Some old-school managers cling to outdated notions about how to treat pregnant employees. Kind gestures are fine, but watch out if a manager’s overprotectiveness results in women being denied promotions or opportunities to work when there’s no reason not to.

Recent case: Soon after Rebecca McSweeney, a restaurant events coordinator, announced her pregnancy, she developed complications and had to be under medical care for two weeks.

When she tried to return to work, her supervisor told her that the best thing for her unborn child was not to return to work during her pregnancy.

McSweeney disagreed and kept asking when she could start work again, armed with a doctor’s note clearing her for duty. Instead, she was fired.

McSweeney sued, alleging pregnancy discrimination and retaliation. The court said both claims could go to trial. (McSweeney v.

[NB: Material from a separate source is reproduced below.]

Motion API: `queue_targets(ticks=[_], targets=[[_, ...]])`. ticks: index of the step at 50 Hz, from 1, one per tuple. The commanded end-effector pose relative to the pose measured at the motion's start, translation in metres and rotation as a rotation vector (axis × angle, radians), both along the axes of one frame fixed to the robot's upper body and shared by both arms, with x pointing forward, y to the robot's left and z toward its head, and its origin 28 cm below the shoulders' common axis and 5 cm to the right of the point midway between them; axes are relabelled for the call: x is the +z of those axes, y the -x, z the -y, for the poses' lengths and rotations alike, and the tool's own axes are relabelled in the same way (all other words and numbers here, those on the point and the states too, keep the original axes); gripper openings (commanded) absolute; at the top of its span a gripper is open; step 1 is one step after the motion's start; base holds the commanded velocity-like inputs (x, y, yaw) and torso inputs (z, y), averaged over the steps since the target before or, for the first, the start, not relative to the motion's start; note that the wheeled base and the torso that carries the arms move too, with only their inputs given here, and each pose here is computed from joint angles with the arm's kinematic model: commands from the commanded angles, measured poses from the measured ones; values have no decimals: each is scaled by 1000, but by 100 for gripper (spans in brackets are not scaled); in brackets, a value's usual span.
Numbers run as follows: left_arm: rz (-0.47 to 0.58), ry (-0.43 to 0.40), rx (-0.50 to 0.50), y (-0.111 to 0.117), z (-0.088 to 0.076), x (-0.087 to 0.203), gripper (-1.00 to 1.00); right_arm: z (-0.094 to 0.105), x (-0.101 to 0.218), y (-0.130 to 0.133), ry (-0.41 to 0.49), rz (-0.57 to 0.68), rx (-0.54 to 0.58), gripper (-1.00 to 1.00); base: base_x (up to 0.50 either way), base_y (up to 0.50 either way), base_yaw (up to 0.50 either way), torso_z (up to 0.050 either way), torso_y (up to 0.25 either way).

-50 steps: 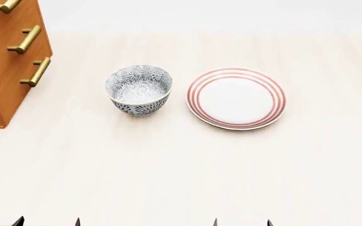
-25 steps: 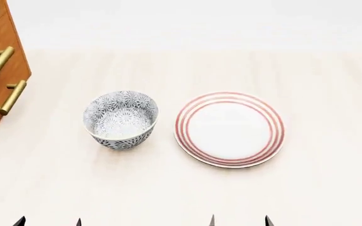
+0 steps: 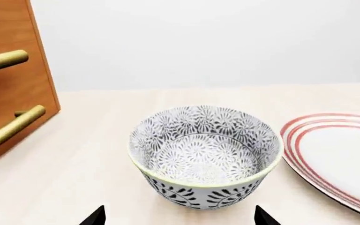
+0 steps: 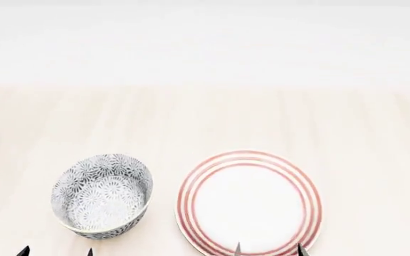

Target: Open the top drawer of the cabinet.

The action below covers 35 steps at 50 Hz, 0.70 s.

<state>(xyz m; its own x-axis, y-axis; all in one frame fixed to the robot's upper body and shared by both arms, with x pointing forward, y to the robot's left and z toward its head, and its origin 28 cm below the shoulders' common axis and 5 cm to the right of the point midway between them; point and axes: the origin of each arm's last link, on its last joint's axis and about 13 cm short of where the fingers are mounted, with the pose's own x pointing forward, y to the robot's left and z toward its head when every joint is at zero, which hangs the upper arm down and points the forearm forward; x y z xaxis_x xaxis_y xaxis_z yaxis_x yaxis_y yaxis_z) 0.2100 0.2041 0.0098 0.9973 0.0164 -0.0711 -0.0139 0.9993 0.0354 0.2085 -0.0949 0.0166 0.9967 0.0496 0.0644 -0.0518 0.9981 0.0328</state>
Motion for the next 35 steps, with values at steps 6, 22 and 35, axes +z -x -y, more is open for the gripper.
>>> queue_targets(ticks=[6, 22, 35], targets=[[17, 13, -3, -1, 0, 0, 100, -1, 1, 0, 2, 13, 10, 100, 500, -23, 0, 0, 3], [19, 11, -2, -1, 0, 2, 100, 0, 2, -1, -5, 12, -1, 100, 449, -1, 0, 0, 0], [19, 9, 0, -1, 0, 2, 100, -1, 4, 0, 5, 47, 23, 100, 0, 307, 0, 0, 0]])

Dinner’s Served, No. 10-2219, SD TX, 2010)

Final note: The only appropriate response to a pregnancy announcement is “Congratulations.” Then assume the employee is fit to do her job. Unless yours is one of the rare industries in which harm could come to the fetus, don’t place restrictions on the mother’s work unless a doctor requests it.

Should she need time off for complications, treat that request as you would any other request for temporary leave for other illnesses or injuries. That’s all the federal Pregnancy Discrimination Act requires (see www.eeoc.gov/laws/types/pregnancy.cfm).

And if an employee is eligible for FMLA leave, remember that any medical care related to the pregnancy qualifies under the FMLA.